The ubiquity of online shopping might suggest that all major merchants have already taken the first step of selling online, but in fact, eCommerce participation rates vary widely by market and sector. Markets such as Italy, Russia, and Brazil lag far behind the U.S., Japan, and the U.K., but even in more developed markets many convenience stores, restaurants, and supermarkets are only now enabling digital sales channels.
For a merchant, this step of selling online for the first time is a proven path to growth and profit, but it is only one of a range of strategies that a merchant can pursue. It is a prerequisite to cross-border eCommerce, mobile, omni-channel.
However, there is another path to sustainable growth that warrants attention, and it is one worth considering before merchants set their sights on foreign markets or multi-channel enablement.
eCommerce Payments Optimization
Merchants taking their initial steps into the world of digital commerce realize that this brings a new set of challenges, from designing and hosting an online shop, to providing remote customer service and addressing the more complex fraud environment. Plus setting up order management and fulfillment systems, and establishing warehousing and shipping relationships. And then there’s payments – playing a crucial role in turning shoppers in buyers, not to mention integral to merchants’ bottom lines.

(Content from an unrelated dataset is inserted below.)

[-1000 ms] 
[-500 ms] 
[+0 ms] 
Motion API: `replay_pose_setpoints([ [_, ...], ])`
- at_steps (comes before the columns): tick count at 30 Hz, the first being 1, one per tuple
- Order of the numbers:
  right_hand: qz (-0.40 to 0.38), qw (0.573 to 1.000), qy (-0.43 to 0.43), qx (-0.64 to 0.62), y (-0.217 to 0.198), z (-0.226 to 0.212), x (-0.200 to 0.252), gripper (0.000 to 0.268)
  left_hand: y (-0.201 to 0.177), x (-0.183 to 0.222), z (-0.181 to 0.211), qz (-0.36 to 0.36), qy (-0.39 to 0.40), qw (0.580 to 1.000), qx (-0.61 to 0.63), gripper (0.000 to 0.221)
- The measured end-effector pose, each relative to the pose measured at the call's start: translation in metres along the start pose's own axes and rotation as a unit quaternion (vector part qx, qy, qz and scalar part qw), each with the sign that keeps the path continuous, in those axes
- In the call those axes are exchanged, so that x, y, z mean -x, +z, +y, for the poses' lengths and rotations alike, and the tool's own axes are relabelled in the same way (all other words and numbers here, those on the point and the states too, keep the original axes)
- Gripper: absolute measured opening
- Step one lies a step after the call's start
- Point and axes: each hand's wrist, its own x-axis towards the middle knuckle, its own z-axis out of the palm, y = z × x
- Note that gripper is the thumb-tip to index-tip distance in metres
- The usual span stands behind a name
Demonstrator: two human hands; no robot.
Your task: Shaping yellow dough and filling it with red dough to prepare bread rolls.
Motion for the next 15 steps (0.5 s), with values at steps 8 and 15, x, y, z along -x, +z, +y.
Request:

Realizing the full potential of eCommerce requires constant testing and tweaking of online marketing strategies, shopping and checkout setups, and payment handling tactics. All of these aspects of a business provide endless scope for optimization, to the extent that this can be considered a key growth strategy. The customer experience can always be better, the conversion rate can always be higher, and fraud can always be lower. Optimize, optimize, and then optimize again.
From turnkey to enterprise-class solution
Successful optimization often involves evolving and adopting new operating models as the business scales. Outsourcing to ‘one stop shop’ eCommerce platforms (i.e. PrestaShop, Shopify) minimizes operational complexity for a merchant, but moving towards hosted eCommerce platforms (i.e. ModusLink) or developing customized in-house systems will ultimately provide the flexibility needed to optimize and give shoppers a simple and convenient experience.
Enabling customers to register payment details (or adding card vaults), adding relevant alternative payment methods, and optimizing fraud prevention rules can all maximize margins, reduce abandonment and encourage return shoppers. Deploying responsive payment pages, which adapt to the look and feel of the webshop, also helps to increase conversion rates.
Embracing new channels and business models to ‘meet the customer’
Operational complexities are magnified when merchants expand into non-direct distribution channels and business models involving enablers, intermediaries, and aggregators. However, this offers another path to optimization of a domestic eCommerce business.
There are two common examples;
- Online marketplaces – An increasing number of merchants host or participate in online marketplaces, with an estimated one-third of U.S. B2C eCommerce sales going through marketplaces, and a 2015 survey (conducted by the Ecommerce Foundation and Nyenrode Business University) finding that major retailers worldwide expect 40% of global e-retail to occur over a marketplace by 2020.
- On-demand service – Major U.S. retailers increasingly partner with “on demand” services to enable same-day delivery. Examples of these partnerships in the U.S. include the Whole Foods-Instacart partnership, Chipotle’s cooperation with Postmates, and 7-Eleven’s cooperation with DoorDash.
Enablers, intermediaries, and aggregators increase the complexity and challenges of payment acceptance, because the partner acts as a payments agent, or even as the merchant of record. These partnership models complicate payment operations and create legal and regulatory uncertainties, all of which must be effectively managed.
For example, a shopper may become confused when the receipt names the intermediary rather than the merchant, or it may be unclear who is liable for a chargeback among the many partners involved in a purchase.
The key takeaway for merchants is that scaling and optimizing their eCommerce operations requires highly capable payment solutions, and they should take the time to carefully evaluate vendors and what they offer, before partnering and pursuing this path to growth.